Nothing but the lines below between the line holding "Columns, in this" and the line holding "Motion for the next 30", inclusive, should appear in the answer, each set down exactly.

▸ Provided records:
------------------------------

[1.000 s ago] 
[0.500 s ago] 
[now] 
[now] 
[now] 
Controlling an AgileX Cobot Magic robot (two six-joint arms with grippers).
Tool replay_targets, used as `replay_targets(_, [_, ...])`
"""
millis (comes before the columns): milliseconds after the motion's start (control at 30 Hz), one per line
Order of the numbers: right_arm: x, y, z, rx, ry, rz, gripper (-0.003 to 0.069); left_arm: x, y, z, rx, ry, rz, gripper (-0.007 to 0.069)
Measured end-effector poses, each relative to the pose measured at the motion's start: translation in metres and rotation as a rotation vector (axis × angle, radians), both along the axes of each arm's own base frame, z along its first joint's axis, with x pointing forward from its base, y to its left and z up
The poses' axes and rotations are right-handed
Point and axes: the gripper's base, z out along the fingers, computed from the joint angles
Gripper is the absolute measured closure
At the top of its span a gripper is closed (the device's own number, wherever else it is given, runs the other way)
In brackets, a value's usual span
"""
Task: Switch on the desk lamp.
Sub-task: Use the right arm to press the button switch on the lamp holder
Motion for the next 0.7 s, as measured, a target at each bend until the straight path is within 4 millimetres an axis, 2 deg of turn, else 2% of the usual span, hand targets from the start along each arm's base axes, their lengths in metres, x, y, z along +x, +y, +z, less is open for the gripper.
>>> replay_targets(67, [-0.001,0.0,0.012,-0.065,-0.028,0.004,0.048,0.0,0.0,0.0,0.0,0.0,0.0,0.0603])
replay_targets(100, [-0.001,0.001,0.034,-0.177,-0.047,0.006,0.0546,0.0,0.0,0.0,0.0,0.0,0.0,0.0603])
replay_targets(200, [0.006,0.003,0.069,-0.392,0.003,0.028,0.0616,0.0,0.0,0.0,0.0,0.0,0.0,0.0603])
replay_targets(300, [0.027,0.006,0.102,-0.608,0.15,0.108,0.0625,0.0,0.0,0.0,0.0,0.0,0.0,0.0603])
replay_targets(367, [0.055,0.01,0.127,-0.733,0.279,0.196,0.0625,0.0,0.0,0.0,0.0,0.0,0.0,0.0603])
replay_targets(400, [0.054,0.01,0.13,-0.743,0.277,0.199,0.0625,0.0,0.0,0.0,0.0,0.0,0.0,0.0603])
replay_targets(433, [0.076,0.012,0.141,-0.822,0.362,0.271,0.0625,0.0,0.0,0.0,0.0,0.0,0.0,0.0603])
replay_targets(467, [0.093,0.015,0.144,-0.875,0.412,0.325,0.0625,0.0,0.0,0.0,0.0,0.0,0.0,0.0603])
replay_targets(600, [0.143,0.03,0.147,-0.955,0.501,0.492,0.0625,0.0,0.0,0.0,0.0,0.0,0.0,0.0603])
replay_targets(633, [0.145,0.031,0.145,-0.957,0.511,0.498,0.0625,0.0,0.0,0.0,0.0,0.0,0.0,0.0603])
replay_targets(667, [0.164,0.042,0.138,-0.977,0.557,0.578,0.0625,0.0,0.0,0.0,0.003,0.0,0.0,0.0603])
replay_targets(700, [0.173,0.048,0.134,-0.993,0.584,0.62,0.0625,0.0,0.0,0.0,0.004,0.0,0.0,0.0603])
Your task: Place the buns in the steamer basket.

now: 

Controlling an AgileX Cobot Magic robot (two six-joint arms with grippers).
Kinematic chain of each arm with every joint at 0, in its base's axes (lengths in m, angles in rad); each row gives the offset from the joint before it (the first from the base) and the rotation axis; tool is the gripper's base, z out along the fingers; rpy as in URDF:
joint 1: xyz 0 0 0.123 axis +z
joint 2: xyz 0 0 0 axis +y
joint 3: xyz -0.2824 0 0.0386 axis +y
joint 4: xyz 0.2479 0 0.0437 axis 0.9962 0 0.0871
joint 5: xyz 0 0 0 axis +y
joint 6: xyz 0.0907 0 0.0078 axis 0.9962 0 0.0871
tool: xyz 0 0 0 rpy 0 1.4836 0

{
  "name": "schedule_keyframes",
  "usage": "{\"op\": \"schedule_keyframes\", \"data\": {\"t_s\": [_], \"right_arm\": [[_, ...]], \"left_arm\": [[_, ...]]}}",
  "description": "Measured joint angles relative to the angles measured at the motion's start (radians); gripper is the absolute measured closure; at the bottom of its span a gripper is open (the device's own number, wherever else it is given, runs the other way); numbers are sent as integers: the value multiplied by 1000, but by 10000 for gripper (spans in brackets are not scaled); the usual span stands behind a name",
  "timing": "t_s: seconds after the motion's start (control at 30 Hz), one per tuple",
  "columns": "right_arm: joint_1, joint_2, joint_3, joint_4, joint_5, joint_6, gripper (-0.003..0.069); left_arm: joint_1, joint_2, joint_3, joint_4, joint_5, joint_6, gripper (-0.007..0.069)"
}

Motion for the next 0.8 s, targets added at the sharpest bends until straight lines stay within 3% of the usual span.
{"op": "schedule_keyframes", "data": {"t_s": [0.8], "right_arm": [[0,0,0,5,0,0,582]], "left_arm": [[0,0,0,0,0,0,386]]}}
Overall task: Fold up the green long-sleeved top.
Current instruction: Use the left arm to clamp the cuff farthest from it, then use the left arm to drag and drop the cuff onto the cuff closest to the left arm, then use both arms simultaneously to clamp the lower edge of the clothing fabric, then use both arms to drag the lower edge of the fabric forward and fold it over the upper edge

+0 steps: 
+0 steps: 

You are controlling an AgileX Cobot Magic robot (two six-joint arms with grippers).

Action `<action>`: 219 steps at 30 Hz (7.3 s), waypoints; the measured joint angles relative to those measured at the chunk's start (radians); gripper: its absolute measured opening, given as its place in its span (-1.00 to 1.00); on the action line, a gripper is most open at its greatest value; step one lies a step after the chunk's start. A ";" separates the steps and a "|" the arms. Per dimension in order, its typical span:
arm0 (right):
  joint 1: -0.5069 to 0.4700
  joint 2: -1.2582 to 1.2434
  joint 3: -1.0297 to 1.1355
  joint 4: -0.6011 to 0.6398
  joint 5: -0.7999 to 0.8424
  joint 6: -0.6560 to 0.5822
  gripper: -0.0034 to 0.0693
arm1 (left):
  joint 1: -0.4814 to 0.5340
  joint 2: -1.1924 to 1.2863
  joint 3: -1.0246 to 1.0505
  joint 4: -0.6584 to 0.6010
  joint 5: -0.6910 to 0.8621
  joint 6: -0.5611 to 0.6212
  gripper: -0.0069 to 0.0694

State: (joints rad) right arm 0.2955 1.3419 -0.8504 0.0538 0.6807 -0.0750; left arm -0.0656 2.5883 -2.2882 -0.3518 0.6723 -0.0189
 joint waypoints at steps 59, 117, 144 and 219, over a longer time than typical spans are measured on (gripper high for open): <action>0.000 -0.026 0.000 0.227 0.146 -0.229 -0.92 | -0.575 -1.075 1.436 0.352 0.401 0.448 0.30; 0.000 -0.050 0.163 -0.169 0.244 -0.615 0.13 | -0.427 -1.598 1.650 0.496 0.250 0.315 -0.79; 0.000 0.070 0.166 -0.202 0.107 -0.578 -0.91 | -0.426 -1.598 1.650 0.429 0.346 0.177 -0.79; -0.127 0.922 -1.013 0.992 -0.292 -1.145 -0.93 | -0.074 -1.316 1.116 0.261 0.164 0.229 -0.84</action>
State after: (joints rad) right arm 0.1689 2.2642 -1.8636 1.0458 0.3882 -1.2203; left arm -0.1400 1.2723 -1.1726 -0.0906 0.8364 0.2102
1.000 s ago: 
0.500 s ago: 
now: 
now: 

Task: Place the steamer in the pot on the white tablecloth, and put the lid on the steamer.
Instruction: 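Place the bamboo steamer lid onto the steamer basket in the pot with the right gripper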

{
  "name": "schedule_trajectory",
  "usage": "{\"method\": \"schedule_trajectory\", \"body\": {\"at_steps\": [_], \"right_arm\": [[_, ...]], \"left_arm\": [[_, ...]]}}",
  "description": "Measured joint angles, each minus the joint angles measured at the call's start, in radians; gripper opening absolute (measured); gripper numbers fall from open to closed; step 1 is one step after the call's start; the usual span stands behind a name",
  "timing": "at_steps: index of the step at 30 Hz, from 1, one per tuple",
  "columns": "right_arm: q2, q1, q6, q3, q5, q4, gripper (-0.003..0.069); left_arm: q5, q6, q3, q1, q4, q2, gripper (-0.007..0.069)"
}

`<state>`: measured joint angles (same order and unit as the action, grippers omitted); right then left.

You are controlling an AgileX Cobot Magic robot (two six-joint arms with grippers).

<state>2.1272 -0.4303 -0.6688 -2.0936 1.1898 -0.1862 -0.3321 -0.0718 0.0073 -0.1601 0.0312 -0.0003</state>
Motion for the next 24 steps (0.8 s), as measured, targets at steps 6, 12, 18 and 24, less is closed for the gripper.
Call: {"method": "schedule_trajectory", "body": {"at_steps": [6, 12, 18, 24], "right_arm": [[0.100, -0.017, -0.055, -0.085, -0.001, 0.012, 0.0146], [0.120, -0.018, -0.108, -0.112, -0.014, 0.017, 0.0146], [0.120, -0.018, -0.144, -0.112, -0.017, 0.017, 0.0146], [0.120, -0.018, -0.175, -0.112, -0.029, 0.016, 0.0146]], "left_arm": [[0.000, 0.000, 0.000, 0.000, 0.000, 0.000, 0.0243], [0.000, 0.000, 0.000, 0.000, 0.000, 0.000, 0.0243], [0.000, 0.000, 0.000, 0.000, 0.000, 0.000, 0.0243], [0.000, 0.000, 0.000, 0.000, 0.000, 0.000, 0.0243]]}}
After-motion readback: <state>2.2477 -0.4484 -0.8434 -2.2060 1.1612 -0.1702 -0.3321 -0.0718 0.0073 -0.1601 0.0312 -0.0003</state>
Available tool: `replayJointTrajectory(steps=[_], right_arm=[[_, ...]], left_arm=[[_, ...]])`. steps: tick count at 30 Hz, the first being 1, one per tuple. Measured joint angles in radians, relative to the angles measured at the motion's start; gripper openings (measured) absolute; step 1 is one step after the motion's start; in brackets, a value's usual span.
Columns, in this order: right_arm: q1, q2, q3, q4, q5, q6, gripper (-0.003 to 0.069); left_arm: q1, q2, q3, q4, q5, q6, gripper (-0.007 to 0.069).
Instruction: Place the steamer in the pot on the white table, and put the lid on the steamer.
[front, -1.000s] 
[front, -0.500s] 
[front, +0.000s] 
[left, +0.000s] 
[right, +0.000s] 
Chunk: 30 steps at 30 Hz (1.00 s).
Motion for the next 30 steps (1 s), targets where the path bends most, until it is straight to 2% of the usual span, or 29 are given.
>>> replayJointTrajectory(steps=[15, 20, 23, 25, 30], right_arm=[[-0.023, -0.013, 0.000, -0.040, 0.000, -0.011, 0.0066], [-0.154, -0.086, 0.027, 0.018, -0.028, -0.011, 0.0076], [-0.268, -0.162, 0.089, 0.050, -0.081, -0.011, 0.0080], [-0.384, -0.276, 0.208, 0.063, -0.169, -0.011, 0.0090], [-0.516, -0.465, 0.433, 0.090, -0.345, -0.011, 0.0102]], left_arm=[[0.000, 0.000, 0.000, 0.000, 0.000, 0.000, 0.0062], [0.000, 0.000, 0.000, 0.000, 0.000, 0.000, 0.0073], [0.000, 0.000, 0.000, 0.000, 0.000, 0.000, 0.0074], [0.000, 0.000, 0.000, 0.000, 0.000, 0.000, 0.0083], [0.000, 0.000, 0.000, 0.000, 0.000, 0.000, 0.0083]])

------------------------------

▸ Task result:
Columns, in this order: right_arm: q1, q2, q3, q4, q5, q6, gripper (-0.003 to 0.069); left_arm: q1, q2, q3, q4, q5, q6, gripper (-0.007 to 0.069).
Instruction: Place the steamer in the pot on the white table, and put the lid on the steamer.
[front, -1.000s] 
[front, -0.500s] 
[front, +0.000s] 
[left, +0.000s] 
[right, +0.000s] 
Chunk: 30 steps at 30 Hz (1.00 s).
Motion for the next 30 steps (1 s), targets where the path bends most, until it is straight to 2% of the usual span, or 29 are given.

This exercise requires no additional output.